Tutti e tre i grandi periodi della produzione pittorica della newyorkese, scomparsa nel 2005, vengono, infatti, omaggiati nella rassegna veneziana: l’informale e astratto degli anni Quaranta e Cinquanta, la pop art degli anni Sessanta e la produzione di collage e dipinti di ampie dimensioni con fiori, piante, conchiglie, che, dai primi anni Settanta fino al Duemila, hanno caratterizzato i lavori dell’artista. Del primo periodo sono esposte opere realizzate sotto la guida di Vaclav Vytlacil, maestro anche di Twombly, Rauschenberg e di Louise Bourgeois. Mentre della fase decisamente pop vengono proposte venti tele di varie dimensioni, composizioni che spesso escono dal formato tipico del quadro per diventare quasi scultura. Dell’ultimo periodo sono, invece, allineate opere di intesa liricità e delicatezza, che possono ricordare in parte certi dipinti della O’Keefe.

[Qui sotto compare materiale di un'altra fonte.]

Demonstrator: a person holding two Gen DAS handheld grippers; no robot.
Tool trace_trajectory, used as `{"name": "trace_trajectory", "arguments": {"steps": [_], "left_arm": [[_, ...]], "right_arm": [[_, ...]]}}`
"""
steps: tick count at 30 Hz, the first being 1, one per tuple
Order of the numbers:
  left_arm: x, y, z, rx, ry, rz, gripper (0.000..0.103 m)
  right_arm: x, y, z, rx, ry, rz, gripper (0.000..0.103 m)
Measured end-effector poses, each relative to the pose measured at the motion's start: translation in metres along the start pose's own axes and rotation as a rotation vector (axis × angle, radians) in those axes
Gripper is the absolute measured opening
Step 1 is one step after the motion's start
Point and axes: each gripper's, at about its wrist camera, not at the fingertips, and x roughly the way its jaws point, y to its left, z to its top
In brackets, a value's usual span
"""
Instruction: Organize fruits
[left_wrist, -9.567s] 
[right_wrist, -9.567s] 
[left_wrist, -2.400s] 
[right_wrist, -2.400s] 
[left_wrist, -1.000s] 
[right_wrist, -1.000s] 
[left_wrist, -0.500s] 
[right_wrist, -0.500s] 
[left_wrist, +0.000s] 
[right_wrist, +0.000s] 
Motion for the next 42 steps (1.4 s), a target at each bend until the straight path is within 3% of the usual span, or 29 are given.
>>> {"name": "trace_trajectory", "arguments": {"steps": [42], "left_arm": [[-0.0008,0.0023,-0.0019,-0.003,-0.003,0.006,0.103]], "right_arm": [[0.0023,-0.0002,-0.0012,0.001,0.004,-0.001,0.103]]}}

Chiude il percorso espositivo un documentario di Marco Agostinelli, «Alla ricerca di Marion Greenstone», una specie di road movie sulle tracce delle opere dell’artista (fatto insieme alla sorella Cora), sparse tra musei, biblioteche e case private d’America.

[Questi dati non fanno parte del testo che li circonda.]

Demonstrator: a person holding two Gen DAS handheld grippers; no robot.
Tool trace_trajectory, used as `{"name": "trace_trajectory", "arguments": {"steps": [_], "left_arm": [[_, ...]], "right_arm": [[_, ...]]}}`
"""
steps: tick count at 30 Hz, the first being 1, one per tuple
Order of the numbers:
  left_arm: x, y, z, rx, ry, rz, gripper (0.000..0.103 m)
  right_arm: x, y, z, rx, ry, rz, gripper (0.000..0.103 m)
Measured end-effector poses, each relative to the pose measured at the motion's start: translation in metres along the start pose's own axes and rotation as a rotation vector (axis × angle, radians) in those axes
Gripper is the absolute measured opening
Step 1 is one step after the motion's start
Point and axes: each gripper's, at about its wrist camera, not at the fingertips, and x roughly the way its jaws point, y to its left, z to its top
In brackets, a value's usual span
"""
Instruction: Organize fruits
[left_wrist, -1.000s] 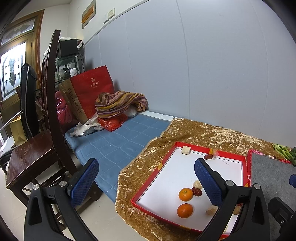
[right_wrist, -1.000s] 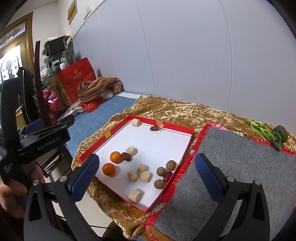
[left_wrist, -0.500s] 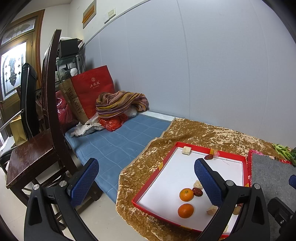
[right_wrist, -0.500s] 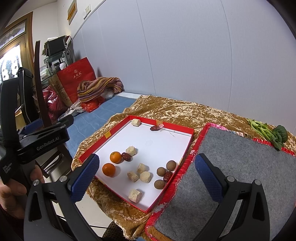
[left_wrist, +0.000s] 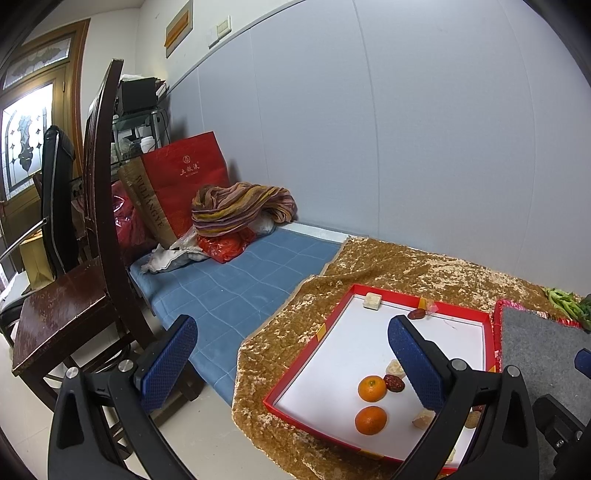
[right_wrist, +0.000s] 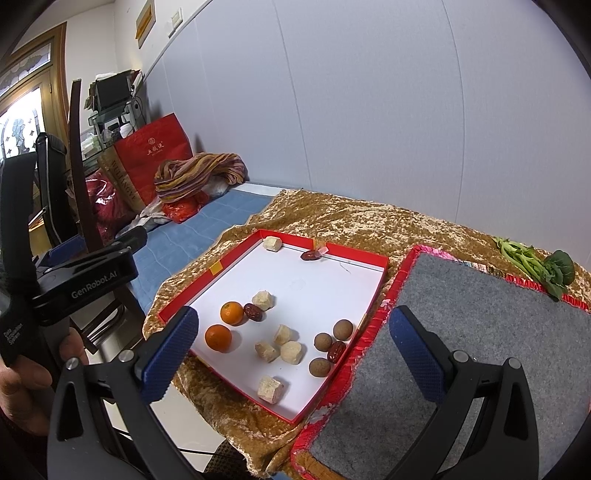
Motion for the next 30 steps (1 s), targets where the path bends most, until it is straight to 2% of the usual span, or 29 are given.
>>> {"name": "trace_trajectory", "arguments": {"steps": [30], "left_arm": [[-0.0009,0.0013,0.0005,-0.006,-0.001,0.004,0.103]], "right_arm": [[0.0021,0.0026,-0.001,-0.002,0.001,0.001,0.103]]}}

La stagione espositiva di Palazzo Zenobio proseguirà, in giugno, con l'ospitalità dei padiglioni nazionali di Libano, Armenia e Islanda per la 54° Esposizione internazionale d'arte di Venezia, e con la rassegna «The New Forest Pavilion», l’usale padiglione che la galleria inglese Artsway, della New Forest, presenta in occasione della vernice “biennalesca”.
Per il prossimo 8 settembre, invece, si annuncia un vero e proprio open day con l’apertura in contemporanea di otto mostre, tre installazioni in giardino, la presentazione di un libro, l’assegnazione del primo «Premio Ca' Zenobio» e un concerto a fine serata.

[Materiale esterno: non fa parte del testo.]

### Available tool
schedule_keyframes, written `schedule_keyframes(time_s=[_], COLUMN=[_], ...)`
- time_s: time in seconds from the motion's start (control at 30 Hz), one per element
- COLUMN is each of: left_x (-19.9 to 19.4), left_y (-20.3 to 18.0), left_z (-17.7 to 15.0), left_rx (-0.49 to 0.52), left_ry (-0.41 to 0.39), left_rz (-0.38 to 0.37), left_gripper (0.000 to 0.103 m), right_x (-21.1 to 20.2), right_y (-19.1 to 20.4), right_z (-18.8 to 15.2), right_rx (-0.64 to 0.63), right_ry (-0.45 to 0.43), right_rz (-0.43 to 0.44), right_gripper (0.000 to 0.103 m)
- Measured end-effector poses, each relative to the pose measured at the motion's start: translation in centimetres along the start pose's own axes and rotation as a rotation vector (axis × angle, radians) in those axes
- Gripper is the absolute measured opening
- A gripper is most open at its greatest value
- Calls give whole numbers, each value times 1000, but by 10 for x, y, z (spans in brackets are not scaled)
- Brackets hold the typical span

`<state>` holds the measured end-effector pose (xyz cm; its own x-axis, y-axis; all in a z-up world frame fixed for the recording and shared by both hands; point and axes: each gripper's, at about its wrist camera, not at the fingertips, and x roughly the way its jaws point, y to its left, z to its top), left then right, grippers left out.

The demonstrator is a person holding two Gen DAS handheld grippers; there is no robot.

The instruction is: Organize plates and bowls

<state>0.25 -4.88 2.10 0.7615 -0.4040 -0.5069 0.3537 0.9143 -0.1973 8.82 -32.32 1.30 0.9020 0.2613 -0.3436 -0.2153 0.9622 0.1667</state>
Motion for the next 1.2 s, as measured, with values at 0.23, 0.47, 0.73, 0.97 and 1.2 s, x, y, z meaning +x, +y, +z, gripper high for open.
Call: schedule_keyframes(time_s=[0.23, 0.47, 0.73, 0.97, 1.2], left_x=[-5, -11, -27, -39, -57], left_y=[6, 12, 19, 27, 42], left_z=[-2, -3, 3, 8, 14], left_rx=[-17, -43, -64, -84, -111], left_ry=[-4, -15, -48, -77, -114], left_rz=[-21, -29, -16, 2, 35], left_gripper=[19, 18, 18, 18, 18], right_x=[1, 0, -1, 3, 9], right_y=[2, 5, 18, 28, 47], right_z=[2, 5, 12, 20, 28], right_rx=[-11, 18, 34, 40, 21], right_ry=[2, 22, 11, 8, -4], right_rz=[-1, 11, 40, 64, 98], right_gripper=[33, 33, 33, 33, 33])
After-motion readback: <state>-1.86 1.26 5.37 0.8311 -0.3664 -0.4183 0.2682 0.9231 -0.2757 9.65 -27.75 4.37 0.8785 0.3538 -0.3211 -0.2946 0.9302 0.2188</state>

Per i prossimi mesi i visitatori dello spazio di Fondamenta del Soccorso incontreranno, dunque, «un’offerta d’arte e cultura -affermano gli organizzatori- che spazierà dalla sperimentazione dei nuovi linguaggi contemporanei ai grandi maestri del Novecento, dalla performance alla fotografia, dalla letteratura alla musica». Un’occasione in più, questa, per visitare l’elegante edificio barocco, con la Sala da ballo affrescata magistralmente dal pittore francese Louis Dorigny (sembra con l'aiuto di un giovane Giambattista Tiepolo), i dipinti del celebre vedutista Luca Carlevarijs nella preziosa Sala degli specchi, dalla foggia tiepolesca, e l'ampio giardino all'italiana, solitamente chiuso al pubblico e di solito visibile solo nei giorni della Biennale.

Didascalie delle immagini
[fig. 1] Affresco di Louis Dorigny nella sala da ballo di in Palazzo Zenobio a Venezia; [fig. 2] Veduta della Sala degli specchi in Palazzo Zenobio a Venezia; [fig. 3] Marion Greenstone, «Omaggio a Magritte», collage, [s.d]; [fig. 4] Marion Greenstone, «Landscape», olio su tela, 1960.

Per saperne di più
www.collegioarmeno.com
www.mariongreenstone.com

Informazioni utili
Marion Greenstone. Retrospettiva. Palazzo Zenobio - Collegio Armeno, Fondamenta del Soccorso, Dorsoduro 2596 - Venezia. Orari: martedì-domenica 10.00-18.00; chiusura lunedì. Ingresso libero. Informazioni: tel. 041.5228770. Fino al 18 maggio 2011.